The list of possibles included everything from Dark City (1998, dir. Alex Proyas) to Metropolis (1927, dir. Fritz Lang) to Blade Runner (1982, dir. Ridley Scott) to Star Trek to Star Wars. No one mentioned Enemy Mine (1985, dir. Wolfgang Petersen), though I would be a bad son if it had not crossed my mind. What came out of the list was telling about my friends and family, but not necessarily enlightening. In the end I took a queue from my own interests and my daughter’s recent interest in Past/Present/Future, looking especially at dystopian narratives, time stories, and style. Films on the list moved away from Genre-defining towards stylistic and pulp explorations.

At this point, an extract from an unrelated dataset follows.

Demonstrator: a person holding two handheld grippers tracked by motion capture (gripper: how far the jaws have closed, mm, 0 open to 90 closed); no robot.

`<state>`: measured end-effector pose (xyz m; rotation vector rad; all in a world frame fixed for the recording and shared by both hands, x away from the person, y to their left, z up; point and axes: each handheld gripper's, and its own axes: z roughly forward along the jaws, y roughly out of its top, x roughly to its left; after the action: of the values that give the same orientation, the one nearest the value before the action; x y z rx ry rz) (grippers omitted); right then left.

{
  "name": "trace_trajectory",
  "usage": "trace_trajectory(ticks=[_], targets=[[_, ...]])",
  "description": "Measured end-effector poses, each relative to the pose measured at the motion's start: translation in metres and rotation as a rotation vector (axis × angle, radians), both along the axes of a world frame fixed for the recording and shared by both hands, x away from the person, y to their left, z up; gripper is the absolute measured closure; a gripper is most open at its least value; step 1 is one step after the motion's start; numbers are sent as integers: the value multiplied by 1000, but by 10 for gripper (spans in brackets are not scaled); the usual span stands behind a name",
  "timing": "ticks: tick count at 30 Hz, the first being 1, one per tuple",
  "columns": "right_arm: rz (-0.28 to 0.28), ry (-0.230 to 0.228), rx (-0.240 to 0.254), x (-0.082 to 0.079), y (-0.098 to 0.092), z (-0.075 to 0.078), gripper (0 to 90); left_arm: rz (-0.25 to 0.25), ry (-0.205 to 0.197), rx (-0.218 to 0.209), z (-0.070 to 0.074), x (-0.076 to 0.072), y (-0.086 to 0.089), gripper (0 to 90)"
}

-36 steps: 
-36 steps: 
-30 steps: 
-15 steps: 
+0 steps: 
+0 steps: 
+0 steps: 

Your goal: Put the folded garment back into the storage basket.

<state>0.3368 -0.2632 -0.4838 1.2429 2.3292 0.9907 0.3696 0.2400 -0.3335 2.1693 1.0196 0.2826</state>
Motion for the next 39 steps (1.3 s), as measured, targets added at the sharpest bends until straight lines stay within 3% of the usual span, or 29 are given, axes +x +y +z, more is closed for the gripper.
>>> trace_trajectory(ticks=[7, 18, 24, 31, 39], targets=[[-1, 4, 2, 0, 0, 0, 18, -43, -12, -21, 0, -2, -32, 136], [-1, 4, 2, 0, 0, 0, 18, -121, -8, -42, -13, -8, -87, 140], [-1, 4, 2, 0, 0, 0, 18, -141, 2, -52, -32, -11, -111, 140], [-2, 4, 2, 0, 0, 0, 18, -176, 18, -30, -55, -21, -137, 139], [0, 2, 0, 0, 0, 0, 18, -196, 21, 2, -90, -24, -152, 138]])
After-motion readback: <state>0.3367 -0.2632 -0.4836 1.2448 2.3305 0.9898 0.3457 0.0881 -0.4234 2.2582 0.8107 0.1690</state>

In the final days of February in a fit of watching (paired with dinner or popcorn on the couch) we managed The Matrix Trilogy (1999-2003, dir. Andy & Lana Wachowski), Never Let Me Go (2010, dir. Mark Romanek), Gattaca (1997, dir. Andrew Niccol), 12 Monkeys (1995, dir. Terry Gilliam), Sunshine (2007, dir. Danny Boyle) [Sean only], Aeon Flux (2005, dir. Karen Kusama), I, Robot (2004, dir. Alex Proyas), and Rise of the Planet of the Apes(2011, dir. Rupert Wyatt) [Sean & L only]. As I mentioned these were less about genre-defining and more about personal taste or visual interest. The strength of the films chosen was that each is trying to pedal more than just pretty pictures. So each night we were able to watch and then discuss the baggage the movie brought with it into the living room.
The movies returned to the conversation that L. and I had begun in 2011 of what made science fiction. Certainly Aeon Flux borders on fantasy and Never Let Me Go hardly feels like a science fiction story at all. Gattaca is blatant in its genes. 12 Monkeys and The Matrix Trilogy both play with the Past/Present/Future exploring what is real and what is not. And then I, Robot, Rise of the Planet of the Apes, and Sunshine are all very open in their science fiction heritage. During our binge we did not however really engage in aliens, space-horror or space-opera. I can’t really say why more than either the violence would have been over the top, or we had already seen the movies that would have fit the bill. There was a lack of a cohesive theme to this years mad-dash through the halls of science fiction.
N. and I have spent hours watching Farscape (1999, tv series)and then with L. even more hours with Doctor Who (2005, tv series), covering aliens and space-opera. N. watched the Star Wars trilogies a few years ago (which in itself has fascinating to watch her watch) and she is a fan of the new Star Trek (2009, dir. J.J. Abrams) reboot, meaning that we have covered much of the “classics”. I am wondering if the titles picked should have been more of a specific theme or collective story. Perhaps next year will be “All dystopia all the time” or “The fathers of our affliction”.